Hernando Building Was First Home of Ashland, Inc.
Beginning in 2005, the Lexington History Museum began providing a series on local business history for the Central Kentucky business journal, Business Lexington.  This is the first of the series written by Museum President Ed Houlihan and published December 30, 2005.



The Hernando Building located between Limestone and the Harrison Viaduct on the south side of Main Street housed the Western Union offices for many years.  This picture shows the bicycle delivery team that zipped telegrams to Lexington businesses and residences. © University of Kentucky, all rights reserved.
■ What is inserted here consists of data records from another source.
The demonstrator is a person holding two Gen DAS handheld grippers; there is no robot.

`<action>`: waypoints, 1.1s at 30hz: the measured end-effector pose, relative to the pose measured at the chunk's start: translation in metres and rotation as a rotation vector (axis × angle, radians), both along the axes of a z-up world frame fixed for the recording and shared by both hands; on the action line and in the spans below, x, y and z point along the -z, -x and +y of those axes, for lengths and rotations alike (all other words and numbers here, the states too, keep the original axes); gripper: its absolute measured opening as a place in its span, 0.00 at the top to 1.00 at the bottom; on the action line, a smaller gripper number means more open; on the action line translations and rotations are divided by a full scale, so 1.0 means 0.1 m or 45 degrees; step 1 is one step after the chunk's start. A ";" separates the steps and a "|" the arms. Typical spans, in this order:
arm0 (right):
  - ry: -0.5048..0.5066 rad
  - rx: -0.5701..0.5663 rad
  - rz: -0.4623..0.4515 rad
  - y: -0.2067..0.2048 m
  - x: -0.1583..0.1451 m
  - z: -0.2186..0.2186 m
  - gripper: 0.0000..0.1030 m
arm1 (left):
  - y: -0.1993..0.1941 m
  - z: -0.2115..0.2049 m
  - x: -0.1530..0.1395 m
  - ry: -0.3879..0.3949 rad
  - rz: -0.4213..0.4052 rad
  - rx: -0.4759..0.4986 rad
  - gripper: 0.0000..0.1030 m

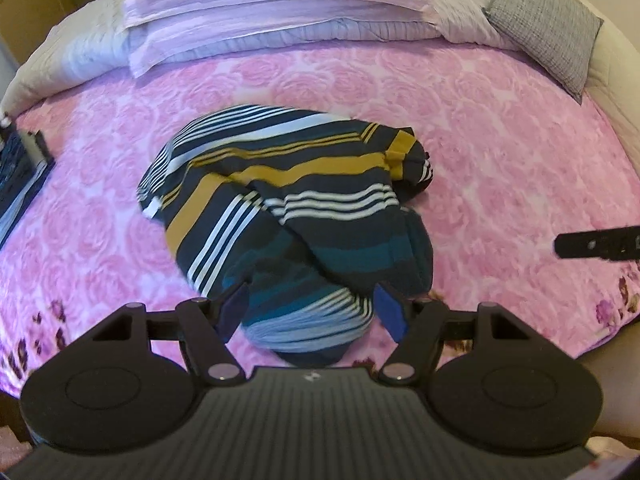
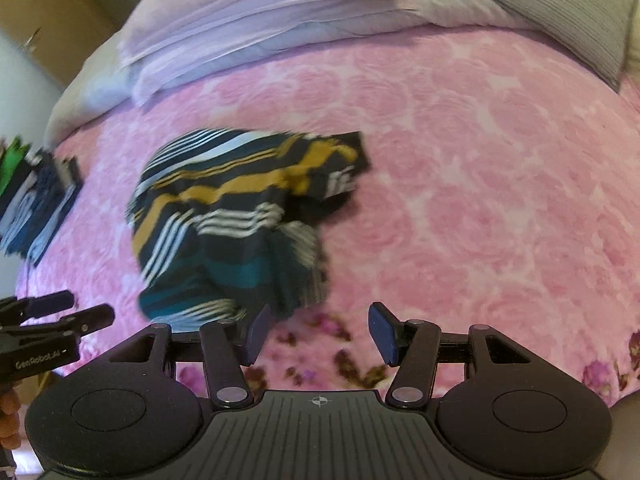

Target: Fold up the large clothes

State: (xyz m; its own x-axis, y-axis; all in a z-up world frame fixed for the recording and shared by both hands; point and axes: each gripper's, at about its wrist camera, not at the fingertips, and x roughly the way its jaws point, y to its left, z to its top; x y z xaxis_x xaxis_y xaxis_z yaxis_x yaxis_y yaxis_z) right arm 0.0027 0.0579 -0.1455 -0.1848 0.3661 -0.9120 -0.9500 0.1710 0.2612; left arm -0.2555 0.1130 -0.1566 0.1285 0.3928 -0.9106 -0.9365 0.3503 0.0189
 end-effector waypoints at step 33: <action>0.145 0.437 -0.125 -2.35 0.61 0.53 0.50 | -1.85 1.03 1.56 -0.476 0.544 0.761 0.86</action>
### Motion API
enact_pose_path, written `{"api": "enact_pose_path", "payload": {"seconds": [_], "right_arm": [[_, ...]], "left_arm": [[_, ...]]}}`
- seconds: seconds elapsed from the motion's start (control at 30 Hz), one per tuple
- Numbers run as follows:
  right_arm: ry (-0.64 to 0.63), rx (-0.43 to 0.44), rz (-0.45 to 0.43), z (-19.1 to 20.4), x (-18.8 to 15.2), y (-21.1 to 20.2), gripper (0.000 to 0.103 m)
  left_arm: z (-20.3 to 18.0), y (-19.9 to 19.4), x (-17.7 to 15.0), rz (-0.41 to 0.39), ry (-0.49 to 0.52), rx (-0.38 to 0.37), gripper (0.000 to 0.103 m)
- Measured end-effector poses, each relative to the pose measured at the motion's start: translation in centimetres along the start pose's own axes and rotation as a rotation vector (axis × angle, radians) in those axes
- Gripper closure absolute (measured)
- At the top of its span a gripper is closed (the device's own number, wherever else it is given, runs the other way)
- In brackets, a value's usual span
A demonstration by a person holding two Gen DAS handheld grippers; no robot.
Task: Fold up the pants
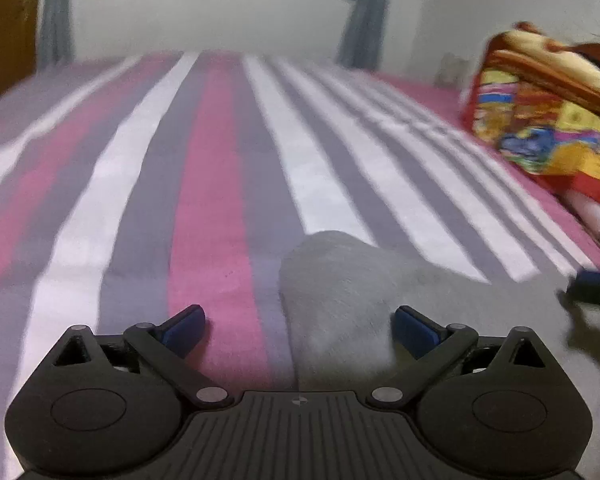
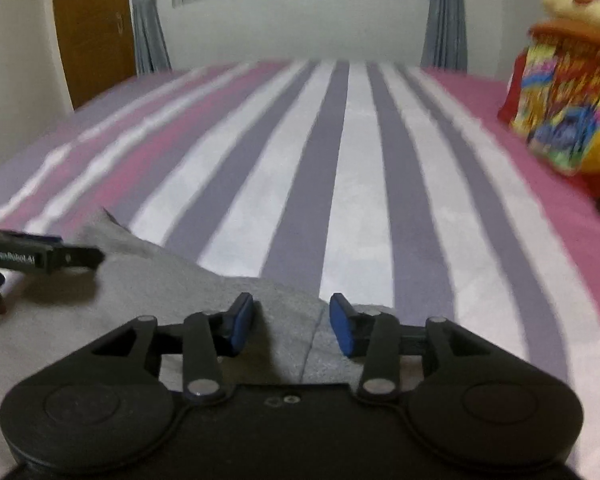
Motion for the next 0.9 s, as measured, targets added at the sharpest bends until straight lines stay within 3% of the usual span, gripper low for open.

Special Collections and Digital Programs, University of Kentucky Libraries.

            Until it was demolished in 1952, Lexingtonians had known the three-story office building tucked in the busy section of downtown between the Phoenix and Lafayette hotels and Union Station for its ground floor occupants – the Western Union office and the Canary Cottage, long recognized along with the neighboring Golden Horseshoe as Lexington’s “places to be” for food or drink.  Yet the Hernando Building, which had originally been built as the home of the Lexington Business College in the late 1800s, housed a varied range of offices in the first half of the last century.  The Blue Grass Consolidated Traction Company first started the effort to create the interurban lines that ran to Nicholasville, Versailles and Paris  and the Gentleman’s Driving Club of Lexington had offices there in 1904.  In 1909 city officials signed a $2000 one-year lease for “temporary” city offices that they eventually occupied for almost 20 years.